姬紫阳面色骤变,身形一晃便已掠至御案之前!他右手探出,试图护住元郡王一一可他刚触及元郡王身周三尺,一股浩瀚如天的造化伟力便如铜墙铁壁般横亘于前!
「砰!」
姬紫阳整个人被那股力量震得倒飞而出!他在空中连退三丈,双足落地时又在金砖地面上犁出两道浅沟,面色微微发白,右臂微微颤抖。
那股反震之力,让他气血翻腾,体内真元都紊乱了一瞬。
殿中众人面色骤变!
赵元康与屈九歌下意识后退数步,席放右手已按在刀柄之上,司马极面色凝重如水,屠千秋则微微眯起眼,眸光闪烁。
天德皇帝甚至没有看姬紫阳一眼。
他的造化神目,已穿透元郡王被震散的元神外层,直抵核心。
在那里,一条血龙正蜷缩成一团,瑟瑟发抖。
那血龙长约三寸,通体赤红如血玉,龙鳞之上流转着淡淡的金黄色光晕一一那是皇脉帝气的显化!本该是统御八荒丶镇压万物的威严之相,此刻却如一条受惊的蛇,蜷缩在元神核心的角落,龙眸中满是恐惧与绝望。
「果然是你。」
天德皇帝一声冷笑,那笑容冰冷如霜,含着毫不掩饰的杀意:「朕的好儿子,吃里爬外,勾结诸神,窃取皇脉帝气,以血祭之法腐蚀官脉根基一一好,好得很!」
他右手一挥,元郡王便如破布偶般摔落在地,在金砖地面上滚了两滚,瘫软如泥。
他面色惨白,七窍渗血,周身气息萎靡到极点,连擡头的力气都没有了。
殿中死一般的寂静。
燕郡王姬玄阳立于原地,面色青白变幻,那双锐利如鹰隼的眼眸中,此刻满是震惊与难以置信。他张了张嘴,想说什么,却发现自己喉咙乾涩,一个字都说不出来。

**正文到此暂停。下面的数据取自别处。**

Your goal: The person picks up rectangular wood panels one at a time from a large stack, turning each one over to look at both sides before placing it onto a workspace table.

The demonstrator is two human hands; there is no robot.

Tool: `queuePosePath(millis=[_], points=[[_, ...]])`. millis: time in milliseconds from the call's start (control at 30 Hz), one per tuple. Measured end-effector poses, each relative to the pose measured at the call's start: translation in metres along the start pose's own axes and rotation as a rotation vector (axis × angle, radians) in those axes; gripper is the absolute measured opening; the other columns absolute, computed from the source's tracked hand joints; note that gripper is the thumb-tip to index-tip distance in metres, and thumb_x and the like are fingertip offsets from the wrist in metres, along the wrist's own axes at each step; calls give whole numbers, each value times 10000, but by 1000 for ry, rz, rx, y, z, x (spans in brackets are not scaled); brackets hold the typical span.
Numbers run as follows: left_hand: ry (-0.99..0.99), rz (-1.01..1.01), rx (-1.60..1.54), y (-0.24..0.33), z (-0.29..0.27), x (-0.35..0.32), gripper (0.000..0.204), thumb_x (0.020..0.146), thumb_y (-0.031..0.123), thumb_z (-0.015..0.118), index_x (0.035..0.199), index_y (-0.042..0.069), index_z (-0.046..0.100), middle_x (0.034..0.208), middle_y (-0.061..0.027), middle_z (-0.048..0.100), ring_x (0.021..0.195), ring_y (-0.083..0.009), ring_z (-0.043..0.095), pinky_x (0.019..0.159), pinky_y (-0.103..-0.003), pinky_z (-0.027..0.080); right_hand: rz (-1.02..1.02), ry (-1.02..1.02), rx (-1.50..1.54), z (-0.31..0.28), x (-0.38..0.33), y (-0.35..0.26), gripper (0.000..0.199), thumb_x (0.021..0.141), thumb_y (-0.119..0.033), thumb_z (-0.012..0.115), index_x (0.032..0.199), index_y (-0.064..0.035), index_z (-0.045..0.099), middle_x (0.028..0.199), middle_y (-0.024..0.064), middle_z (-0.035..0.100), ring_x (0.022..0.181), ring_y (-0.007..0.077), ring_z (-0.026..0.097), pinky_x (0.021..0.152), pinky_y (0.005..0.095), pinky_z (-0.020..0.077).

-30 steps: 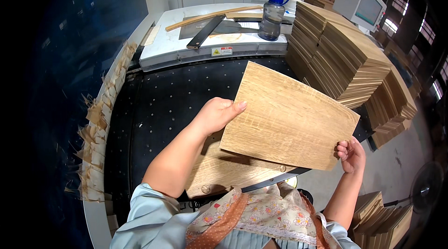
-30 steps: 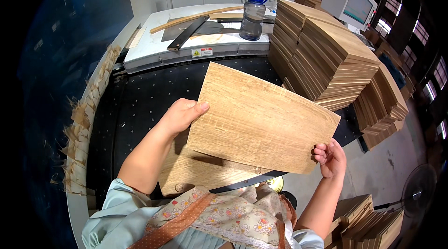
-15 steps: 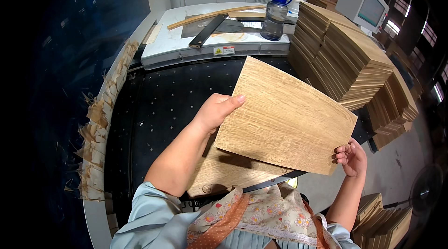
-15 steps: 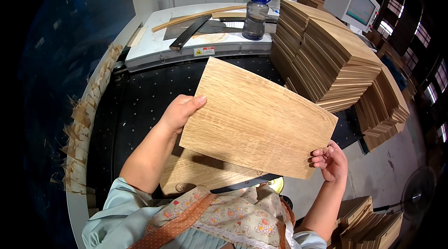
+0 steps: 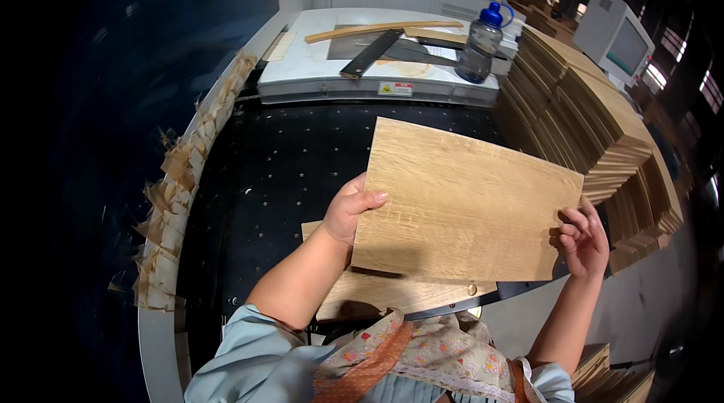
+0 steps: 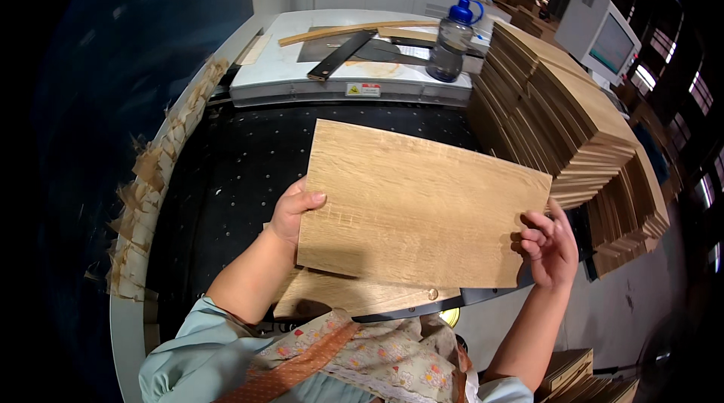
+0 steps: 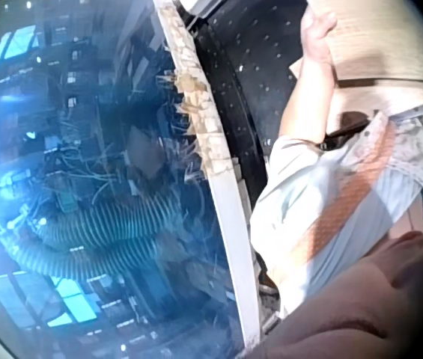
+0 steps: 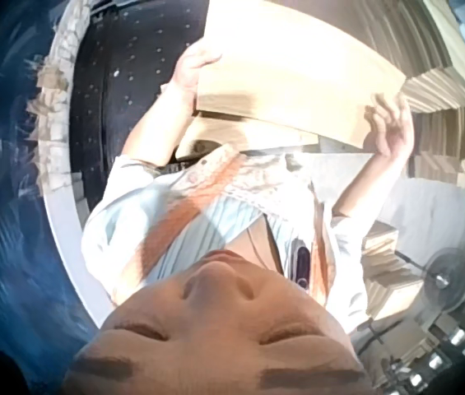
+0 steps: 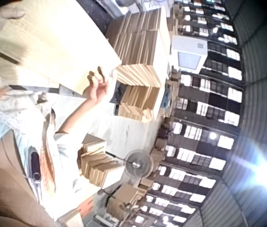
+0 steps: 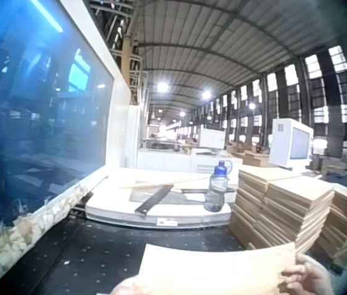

魏郡王姬穆阳面色微微发白,下意识地后退了半步,想要离那个瘫倒在地的弟弟远一些。仁郡王姬礼阳垂着头,看不清表情,可他的双手紧紧攥着袍袖,指节泛白,身躯微微颤抖。
四位皇子,此刻皆面色惊悸,心情复杂。
鲤跃龙门祭的枢纽被找到,固然可喜可贺。
可方才那一幕一一父皇以造化神目强行震散元郡王的元神外层,那霸道酷烈的手段,却让他们不寒而栗。
若元郡王是清白的呢?
方才那一击,便足以让他的元神重创,即便能恢复,也再难复旧观。
可没有人敢开口,甚至没有人敢擡头看御案后那道玄色身影。
天德皇帝收回目光,看向沈八达。
他那张冷厉的面容上,终于浮现一丝缓和:「沈大伴,此案你能从帐目往来中剥丝抽茧,顺藤摸瓜,查明元郡王就是鲤跃龙门祭的幕后黑手一很好,朕没有看错你。」
沈八达叩首,语声谦恭:「陛下过誉,臣不过是侥幸。臣执掌御用监与御马监,宫中采买丶皇店经营丶军械调配皆经臣手,那些鲸脑干与龙血冰的流向,臣比别人更清楚些,这才察觉异常。若无陛下信重,将这等要紧差事交给臣,臣纵有通天之能,也无从查起。」